Update (0900ET): More reports about the new CDC-recommended travel restrictions have hit on Wednesday as the Biden White House has all but confirmed its plans to impose new restrictions on travel despite the WHO's pleas that South Africa not be penalized for warning the world about the new variant.
To be sure, the restrictions being considered by the administration would still allow travelers with up-to-date COVID testing (within the last 24 hours) to enter the country. Presently, vaccinated travelers must get tested within three days of boarding their flight to the US.
According to Bloomberg, President Joe Biden plans to announce the new requirements on Thursday in a speech detailing his plans for containing the pandemic as the US heads into the winter. Keep in mind, more than one federal judge has already blocked Biden's attempt to impose a vaccine mandate on federal workers (and workers at America's largest companies).
The US isn't alone: Japan expanded its travel ban to include foreigners with resident status entering from 10 countries including South Africa, while it was separately reported that South Korea is considering conducting a COVID-19 variant test on all foreigners arriving in the country.
Furthermore, the new restrictions being considered in the US might also require new arrivals to get a second shot within 3 or 5 days after arrival. Some may also be required to quarantine for a week before they can travel freely in the country. This would be a first quarantine requirement imposed on travelers to the US at the federal level.
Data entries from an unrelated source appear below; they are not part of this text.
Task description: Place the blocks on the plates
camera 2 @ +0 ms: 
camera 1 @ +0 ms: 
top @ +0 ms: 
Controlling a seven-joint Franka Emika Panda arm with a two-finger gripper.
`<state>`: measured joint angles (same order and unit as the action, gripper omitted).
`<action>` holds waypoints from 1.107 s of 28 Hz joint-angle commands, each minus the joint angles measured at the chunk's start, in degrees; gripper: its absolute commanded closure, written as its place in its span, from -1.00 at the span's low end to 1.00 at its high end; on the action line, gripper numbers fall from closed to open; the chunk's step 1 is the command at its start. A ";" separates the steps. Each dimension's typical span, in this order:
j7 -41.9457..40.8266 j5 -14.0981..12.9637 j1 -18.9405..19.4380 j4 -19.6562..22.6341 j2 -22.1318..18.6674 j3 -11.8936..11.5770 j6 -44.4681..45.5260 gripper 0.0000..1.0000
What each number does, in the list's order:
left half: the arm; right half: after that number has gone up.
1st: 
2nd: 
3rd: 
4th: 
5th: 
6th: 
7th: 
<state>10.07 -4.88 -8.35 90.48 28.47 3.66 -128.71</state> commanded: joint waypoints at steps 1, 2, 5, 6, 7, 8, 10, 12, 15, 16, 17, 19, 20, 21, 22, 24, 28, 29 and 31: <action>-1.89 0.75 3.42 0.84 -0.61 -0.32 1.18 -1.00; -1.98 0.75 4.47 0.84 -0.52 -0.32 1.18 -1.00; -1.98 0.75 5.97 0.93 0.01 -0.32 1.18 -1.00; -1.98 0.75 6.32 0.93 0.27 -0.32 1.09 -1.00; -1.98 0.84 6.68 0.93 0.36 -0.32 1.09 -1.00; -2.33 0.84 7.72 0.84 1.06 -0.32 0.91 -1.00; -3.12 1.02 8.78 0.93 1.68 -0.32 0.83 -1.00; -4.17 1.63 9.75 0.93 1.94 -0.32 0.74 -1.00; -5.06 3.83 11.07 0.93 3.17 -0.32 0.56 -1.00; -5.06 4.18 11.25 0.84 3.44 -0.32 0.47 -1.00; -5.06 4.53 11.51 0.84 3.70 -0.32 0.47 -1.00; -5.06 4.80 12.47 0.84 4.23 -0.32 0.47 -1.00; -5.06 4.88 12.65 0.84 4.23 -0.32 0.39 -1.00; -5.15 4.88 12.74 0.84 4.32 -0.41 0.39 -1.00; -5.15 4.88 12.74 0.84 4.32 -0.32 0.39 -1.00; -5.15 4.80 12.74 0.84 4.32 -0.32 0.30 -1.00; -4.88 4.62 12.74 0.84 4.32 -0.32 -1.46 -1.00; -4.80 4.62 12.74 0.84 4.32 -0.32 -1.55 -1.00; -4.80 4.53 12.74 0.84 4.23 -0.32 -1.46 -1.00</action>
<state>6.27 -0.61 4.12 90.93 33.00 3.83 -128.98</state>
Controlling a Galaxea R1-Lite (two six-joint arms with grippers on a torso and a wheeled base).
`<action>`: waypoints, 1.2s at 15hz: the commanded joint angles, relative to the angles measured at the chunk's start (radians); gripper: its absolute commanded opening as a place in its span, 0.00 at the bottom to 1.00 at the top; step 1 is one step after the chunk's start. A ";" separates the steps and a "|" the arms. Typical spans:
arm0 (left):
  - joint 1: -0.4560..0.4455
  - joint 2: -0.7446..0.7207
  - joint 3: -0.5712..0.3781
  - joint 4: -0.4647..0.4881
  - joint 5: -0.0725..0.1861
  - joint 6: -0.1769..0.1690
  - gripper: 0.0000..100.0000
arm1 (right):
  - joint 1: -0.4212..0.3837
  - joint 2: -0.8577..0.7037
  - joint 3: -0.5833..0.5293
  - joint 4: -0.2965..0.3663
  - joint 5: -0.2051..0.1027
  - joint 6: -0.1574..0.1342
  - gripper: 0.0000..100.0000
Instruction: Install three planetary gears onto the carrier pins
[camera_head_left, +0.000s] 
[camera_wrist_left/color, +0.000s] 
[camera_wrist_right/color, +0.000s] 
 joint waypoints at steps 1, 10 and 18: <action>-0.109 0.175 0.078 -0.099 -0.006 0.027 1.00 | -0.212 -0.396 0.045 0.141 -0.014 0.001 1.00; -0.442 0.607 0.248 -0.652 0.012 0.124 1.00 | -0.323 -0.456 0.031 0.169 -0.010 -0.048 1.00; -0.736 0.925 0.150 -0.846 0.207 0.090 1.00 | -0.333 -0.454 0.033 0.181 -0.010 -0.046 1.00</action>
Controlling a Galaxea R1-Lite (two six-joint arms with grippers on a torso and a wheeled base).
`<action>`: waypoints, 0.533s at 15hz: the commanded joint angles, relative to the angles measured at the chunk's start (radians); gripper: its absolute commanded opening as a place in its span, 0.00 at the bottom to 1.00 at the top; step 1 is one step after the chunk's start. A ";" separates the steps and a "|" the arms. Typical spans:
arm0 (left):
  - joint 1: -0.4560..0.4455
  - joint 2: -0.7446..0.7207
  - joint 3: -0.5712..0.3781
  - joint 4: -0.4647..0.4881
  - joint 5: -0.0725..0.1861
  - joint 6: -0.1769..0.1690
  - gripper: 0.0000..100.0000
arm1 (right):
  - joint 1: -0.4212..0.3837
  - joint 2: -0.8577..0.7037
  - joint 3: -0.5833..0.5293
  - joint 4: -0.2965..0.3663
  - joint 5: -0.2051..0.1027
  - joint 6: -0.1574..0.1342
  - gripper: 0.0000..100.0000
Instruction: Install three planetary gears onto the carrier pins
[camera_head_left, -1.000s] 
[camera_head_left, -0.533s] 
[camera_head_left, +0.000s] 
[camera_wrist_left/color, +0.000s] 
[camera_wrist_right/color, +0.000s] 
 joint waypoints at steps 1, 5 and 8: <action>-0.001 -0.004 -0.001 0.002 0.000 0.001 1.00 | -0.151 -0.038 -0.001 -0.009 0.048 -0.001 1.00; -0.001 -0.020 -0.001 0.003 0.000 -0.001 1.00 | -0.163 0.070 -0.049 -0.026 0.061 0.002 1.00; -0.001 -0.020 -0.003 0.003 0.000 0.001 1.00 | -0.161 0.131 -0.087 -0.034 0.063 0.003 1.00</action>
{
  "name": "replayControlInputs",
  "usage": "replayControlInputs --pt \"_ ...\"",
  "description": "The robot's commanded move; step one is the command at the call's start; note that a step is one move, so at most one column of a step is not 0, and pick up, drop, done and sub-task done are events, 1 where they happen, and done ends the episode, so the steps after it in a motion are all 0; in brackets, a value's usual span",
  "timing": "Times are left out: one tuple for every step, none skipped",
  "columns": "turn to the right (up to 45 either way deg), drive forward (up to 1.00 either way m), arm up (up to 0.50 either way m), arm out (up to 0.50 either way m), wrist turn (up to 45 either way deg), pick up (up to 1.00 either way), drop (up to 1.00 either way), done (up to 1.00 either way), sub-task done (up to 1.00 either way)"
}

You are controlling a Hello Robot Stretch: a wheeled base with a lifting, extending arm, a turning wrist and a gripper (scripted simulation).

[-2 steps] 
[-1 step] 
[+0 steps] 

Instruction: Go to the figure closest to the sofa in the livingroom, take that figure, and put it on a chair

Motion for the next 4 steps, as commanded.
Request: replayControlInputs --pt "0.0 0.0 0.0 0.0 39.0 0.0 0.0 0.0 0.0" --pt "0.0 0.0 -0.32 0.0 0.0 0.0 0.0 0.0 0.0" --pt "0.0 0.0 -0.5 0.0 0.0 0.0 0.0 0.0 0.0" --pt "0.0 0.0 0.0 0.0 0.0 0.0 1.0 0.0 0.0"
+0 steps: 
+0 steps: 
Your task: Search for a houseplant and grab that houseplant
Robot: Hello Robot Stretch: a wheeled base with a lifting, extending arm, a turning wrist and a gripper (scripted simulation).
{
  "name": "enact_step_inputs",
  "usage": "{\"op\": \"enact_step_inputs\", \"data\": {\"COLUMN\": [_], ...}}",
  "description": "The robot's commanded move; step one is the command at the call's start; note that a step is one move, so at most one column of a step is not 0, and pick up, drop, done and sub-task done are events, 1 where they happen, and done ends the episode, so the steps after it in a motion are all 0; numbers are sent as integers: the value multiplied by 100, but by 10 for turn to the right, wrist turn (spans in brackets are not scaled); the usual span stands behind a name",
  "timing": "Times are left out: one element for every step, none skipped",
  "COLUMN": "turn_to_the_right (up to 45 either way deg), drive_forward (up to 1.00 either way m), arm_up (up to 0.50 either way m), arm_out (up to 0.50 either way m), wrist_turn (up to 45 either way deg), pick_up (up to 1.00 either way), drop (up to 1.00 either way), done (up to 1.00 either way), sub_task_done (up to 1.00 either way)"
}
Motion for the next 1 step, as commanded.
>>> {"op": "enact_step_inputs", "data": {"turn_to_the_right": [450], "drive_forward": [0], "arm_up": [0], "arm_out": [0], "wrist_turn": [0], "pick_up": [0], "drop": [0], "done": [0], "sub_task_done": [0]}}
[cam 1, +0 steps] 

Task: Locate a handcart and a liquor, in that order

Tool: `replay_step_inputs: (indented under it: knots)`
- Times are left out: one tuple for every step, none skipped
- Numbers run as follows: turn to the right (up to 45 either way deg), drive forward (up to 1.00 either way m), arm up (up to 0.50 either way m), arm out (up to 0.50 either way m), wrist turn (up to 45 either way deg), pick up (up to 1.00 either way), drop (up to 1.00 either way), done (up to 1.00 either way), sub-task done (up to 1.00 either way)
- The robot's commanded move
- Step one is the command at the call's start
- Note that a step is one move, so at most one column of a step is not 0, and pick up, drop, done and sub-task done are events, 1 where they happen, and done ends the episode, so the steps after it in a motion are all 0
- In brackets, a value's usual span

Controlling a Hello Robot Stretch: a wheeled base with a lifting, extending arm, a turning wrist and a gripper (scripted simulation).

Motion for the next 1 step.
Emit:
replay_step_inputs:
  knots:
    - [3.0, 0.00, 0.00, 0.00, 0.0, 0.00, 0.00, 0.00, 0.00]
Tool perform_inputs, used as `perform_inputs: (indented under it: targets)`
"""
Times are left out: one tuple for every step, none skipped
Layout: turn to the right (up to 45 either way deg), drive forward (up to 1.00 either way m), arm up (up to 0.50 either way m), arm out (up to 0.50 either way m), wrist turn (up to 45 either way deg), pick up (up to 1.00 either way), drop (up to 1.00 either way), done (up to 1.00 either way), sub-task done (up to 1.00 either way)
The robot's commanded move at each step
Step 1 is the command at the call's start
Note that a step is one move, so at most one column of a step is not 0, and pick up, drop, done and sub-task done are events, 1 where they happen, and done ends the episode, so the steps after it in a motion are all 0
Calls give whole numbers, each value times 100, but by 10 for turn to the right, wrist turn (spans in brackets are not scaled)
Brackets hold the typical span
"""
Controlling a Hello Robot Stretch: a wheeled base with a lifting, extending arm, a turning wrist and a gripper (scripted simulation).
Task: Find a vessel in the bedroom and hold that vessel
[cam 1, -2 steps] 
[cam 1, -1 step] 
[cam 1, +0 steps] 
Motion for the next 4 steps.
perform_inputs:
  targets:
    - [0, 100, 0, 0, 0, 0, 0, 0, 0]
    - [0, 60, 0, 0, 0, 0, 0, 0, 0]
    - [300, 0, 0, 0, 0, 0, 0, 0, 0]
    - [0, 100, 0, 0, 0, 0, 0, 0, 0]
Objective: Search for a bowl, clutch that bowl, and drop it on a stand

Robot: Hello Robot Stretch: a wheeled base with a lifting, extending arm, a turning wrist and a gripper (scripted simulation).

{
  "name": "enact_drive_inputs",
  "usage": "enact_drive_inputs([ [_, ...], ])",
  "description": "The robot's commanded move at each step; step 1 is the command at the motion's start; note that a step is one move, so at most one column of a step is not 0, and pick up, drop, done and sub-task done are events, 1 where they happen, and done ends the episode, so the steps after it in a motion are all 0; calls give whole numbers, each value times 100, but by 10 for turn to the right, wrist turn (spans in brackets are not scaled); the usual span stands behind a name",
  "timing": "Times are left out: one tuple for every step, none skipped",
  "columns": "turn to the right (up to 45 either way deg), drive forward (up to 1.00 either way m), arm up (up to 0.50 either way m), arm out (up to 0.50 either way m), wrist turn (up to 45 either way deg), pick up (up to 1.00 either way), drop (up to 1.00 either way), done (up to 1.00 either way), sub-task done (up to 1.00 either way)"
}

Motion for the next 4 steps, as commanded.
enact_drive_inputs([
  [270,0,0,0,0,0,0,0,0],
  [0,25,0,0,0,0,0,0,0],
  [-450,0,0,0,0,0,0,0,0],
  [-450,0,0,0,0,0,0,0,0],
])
The WHO said on Tuesday that people who are not fully vaccinated or have not recovered from COVID, as well as people age 60 or older and those at high risk of severe illness from the virus, should postpone travel to places where the virus is spreading.
* * *
Fewer than 250 confirmed cases of the omicron variant have been recorded worldwide (although epidemiologists fear the number of cases caused by the variant could be much higher). But that isn't stopping the CDC, led by Rochelle Walensky - the same bureaucrat who admitted two months ago that COVID jabs "can't prevent transmission" of the virus - from pushing for tighter travel restrictions in an effort to "slow" the new variant's entry into the US.
President Joe Biden signaled that he would be taking the new variant seriously during a press conference yesterday where he delegated to Dr. Anthony Fauci multiple times. Dr. Fauci has seized the opportunity to bombard Americans with FUD related to the new strain.
Cases of the variant have been confirmed in Canada, and many believe it's only a matter of time before a case is confirmed in the US (even if the US were to close its borders to non-citizens again tomorrow).
CDC Dir. Walensky: "We don't know everything we need to know yet about the omicron variant, but we know that vaccination is a safe and effective way to protect yourself from severe illness and complications from all known SARS-CoV-2 variants to date." https://t.co/SNpGmVWFmu pic.twitter.com/TTHQVLsNHH— ABC News Live (@ABCNewsLive) November 30, 2021
But instead of taking such drastic action, the CDC is looking at a handful of less intensive measures.
These include narrowing the testing window for travelers heading into the US, while adding quarantine requirements in certain cases, CDC Director Rochelle Walensky said Tuesday on a call with reporters. It’s also expanding surveillance programs at four major airports to test for the omicron variant, and just regular old COVID, from certain international arrivals.
In the meantime, Canada, which has just confirmed another case of the new variant, is reportedly adding Nigeria, Malawi and Egypt to the list of African countries where travelers are banned due to concerns about the new variant, the Toronto Star. The first cases of omicron were reported in travelers from Nigeria.
Walensky added that local health officials across the US are actively looking for the omicron variant. "Right now, there is no evidence of omicron in the United States...the delta variant remains the predominant circulating strain" she added.
She also warned that the CDC is "strengthening" its recommendation that all adults over 18 get their booster shots.
"Everyone ages 18 and older should get a booster shot either when they are 6 months after their initial Pfizer or Moderna series or 2 months after their initial J&J vaccine," she said.
Assuming the US does impose new travel restrictions, how much longer until Americans who don't have their boosters are treated as de facto unvaccinated? While those who haven't had any of their shots are treated like lepers.
A handful of countries - Israel, Morocco, Japan and South Korea - have closed off foreign travel while European nations shut their borders specifically to travelers from southern Africa. And a US governor has already declared a state of emergency without a single omicron case being confirmed. That all seems to contradict President Biden's insistence that the new variant is a "cause for concern, not panic".